FEBS Lett. 1995 Apr 17;363(1-2):90-6. doi: 10.1016/0014-5793(95)00296-l.
S100 beta is a neurite extension factor and has been implicated in Alzheimer's disease and Down's syndrome. It belongs to a group of low molecular weight calcium-binding proteins containing the helix-loop-helix calcium binding motif. The structure of only one S100 protein, calbindin D9k, which has the lowest sequence similarity to the other members of the S100 group has been determined. We report the NMR assignments and secondary structure of calcium-free S100 beta.
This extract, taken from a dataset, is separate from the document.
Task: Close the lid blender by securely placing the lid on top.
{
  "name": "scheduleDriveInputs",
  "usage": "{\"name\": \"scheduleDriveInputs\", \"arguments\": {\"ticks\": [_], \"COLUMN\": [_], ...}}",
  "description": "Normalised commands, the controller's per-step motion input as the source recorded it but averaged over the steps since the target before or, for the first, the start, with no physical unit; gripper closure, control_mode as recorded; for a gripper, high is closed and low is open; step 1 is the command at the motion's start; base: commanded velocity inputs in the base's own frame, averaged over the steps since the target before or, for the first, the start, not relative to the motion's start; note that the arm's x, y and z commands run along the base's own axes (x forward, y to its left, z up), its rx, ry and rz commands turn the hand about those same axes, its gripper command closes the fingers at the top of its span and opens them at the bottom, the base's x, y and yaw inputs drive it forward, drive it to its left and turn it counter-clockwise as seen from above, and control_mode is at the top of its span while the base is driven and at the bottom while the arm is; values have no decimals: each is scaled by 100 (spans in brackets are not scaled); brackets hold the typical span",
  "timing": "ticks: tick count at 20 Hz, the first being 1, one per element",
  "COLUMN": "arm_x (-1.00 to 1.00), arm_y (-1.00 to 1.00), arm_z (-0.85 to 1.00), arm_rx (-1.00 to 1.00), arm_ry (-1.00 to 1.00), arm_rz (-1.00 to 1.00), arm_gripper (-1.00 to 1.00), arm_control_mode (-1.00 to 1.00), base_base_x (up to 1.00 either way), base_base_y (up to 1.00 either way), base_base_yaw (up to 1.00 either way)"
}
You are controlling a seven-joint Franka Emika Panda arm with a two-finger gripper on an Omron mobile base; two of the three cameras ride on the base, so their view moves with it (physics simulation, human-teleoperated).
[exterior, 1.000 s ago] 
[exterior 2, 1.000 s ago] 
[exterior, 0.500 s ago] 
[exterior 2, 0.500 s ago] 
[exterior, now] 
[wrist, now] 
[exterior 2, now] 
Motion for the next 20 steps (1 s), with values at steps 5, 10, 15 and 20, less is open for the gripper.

The secondary structure is similar to that of calbindin D9k, determined using NMR, except that there is clear evidence for an additional well ordered 5-residue alpha-helix in S100 beta.
S100β是一种神经突延伸因子,与阿尔茨海默病和唐氏综合征有关。它属于一组含有螺旋-环-螺旋钙结合基序的低分子量钙结合蛋白。仅一种S100蛋白(钙结合蛋白D9k)的结构已被确定,它与S100组的其他成员具有最低的序列相似性。我们报告了无钙S100β的核磁共振(NMR)归属和二级结构。除了有明确证据表明S100β中存在一个额外的排列良好的5个残基的α螺旋外,其二级结构与通过核磁共振确定的钙结合蛋白D9k的二级结构相似。